Among the entries below, how many lines include the string "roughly"? Answer with only the number.

** TASK MATERIAL follows **

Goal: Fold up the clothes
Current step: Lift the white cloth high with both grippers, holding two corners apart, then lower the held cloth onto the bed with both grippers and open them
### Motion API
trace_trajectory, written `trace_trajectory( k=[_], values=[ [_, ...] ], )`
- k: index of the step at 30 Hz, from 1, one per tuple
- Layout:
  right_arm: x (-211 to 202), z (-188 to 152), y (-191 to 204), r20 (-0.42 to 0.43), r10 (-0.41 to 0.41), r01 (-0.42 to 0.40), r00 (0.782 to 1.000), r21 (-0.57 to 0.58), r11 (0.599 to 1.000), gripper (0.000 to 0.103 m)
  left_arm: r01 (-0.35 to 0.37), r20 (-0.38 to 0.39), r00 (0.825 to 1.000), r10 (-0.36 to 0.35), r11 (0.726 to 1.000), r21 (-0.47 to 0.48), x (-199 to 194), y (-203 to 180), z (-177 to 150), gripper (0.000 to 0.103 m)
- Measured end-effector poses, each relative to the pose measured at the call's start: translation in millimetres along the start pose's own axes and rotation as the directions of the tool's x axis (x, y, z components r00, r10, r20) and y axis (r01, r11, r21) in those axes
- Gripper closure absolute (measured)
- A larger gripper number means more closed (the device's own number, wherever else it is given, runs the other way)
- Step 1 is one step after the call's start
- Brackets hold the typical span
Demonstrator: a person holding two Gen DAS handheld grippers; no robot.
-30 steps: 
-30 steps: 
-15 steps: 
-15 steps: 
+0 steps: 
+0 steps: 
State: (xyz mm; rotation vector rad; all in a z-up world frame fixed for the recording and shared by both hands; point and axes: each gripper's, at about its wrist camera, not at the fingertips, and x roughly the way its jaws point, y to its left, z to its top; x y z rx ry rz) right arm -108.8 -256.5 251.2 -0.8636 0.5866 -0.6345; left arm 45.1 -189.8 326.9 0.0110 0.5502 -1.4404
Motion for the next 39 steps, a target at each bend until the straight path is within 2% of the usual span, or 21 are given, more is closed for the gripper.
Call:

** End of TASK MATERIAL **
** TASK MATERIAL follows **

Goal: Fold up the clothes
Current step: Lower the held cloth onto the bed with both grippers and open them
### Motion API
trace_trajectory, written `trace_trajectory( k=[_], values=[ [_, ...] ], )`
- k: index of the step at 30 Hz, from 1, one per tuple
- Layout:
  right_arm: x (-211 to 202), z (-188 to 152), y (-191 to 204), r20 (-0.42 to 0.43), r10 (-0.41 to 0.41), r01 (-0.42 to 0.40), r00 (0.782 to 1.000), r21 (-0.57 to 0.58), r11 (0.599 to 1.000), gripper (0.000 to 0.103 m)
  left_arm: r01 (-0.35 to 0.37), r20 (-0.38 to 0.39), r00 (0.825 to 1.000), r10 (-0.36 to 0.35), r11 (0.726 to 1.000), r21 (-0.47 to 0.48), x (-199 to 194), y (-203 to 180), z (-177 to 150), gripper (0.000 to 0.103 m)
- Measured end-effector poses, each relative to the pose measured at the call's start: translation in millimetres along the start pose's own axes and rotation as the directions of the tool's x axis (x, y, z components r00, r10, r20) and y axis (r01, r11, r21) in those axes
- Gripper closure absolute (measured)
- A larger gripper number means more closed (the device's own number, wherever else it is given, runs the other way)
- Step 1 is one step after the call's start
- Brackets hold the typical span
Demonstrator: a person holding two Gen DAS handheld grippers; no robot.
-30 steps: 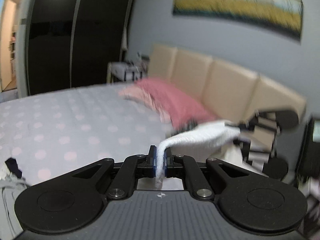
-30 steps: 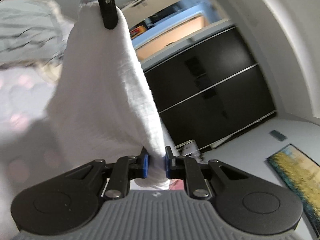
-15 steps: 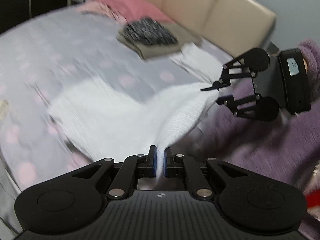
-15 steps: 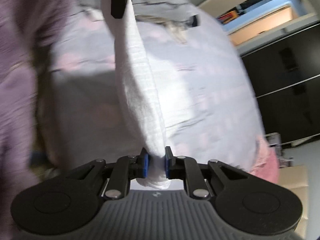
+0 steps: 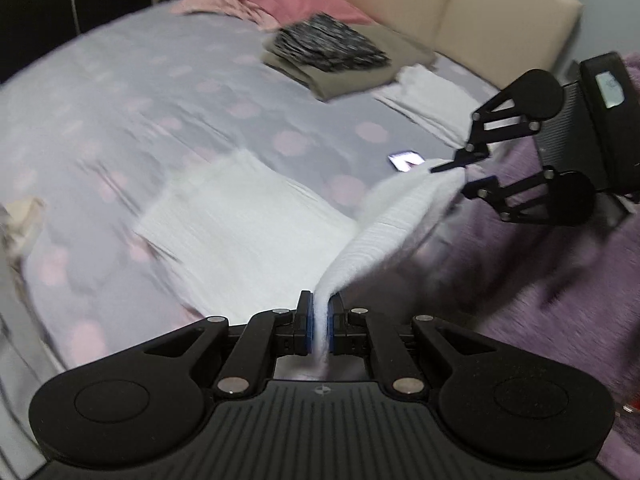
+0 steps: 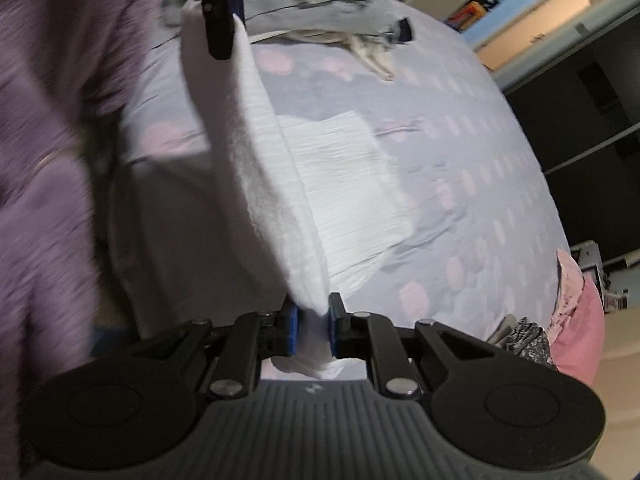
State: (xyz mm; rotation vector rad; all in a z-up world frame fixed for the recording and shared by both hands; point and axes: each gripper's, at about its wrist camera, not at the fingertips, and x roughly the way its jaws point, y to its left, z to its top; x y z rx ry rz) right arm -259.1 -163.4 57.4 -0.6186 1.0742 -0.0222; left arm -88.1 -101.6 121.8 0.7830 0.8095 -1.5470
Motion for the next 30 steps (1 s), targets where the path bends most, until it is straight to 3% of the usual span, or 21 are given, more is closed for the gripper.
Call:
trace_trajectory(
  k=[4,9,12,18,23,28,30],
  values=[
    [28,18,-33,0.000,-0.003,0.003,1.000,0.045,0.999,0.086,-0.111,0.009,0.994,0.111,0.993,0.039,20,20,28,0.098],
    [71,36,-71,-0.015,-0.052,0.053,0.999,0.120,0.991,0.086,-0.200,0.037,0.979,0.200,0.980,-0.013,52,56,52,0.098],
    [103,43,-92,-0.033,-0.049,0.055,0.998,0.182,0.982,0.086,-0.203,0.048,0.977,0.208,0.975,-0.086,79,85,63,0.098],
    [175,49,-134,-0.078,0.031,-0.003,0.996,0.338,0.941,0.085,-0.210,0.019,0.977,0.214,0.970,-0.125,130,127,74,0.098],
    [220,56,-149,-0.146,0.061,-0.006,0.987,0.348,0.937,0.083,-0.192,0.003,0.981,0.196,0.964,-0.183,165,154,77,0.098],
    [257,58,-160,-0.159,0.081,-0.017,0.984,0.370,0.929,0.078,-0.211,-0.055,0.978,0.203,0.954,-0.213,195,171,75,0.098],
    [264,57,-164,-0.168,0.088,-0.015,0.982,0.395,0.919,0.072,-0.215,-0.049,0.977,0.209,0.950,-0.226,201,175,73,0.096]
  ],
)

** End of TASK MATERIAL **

## [RESPONSE BOX]
2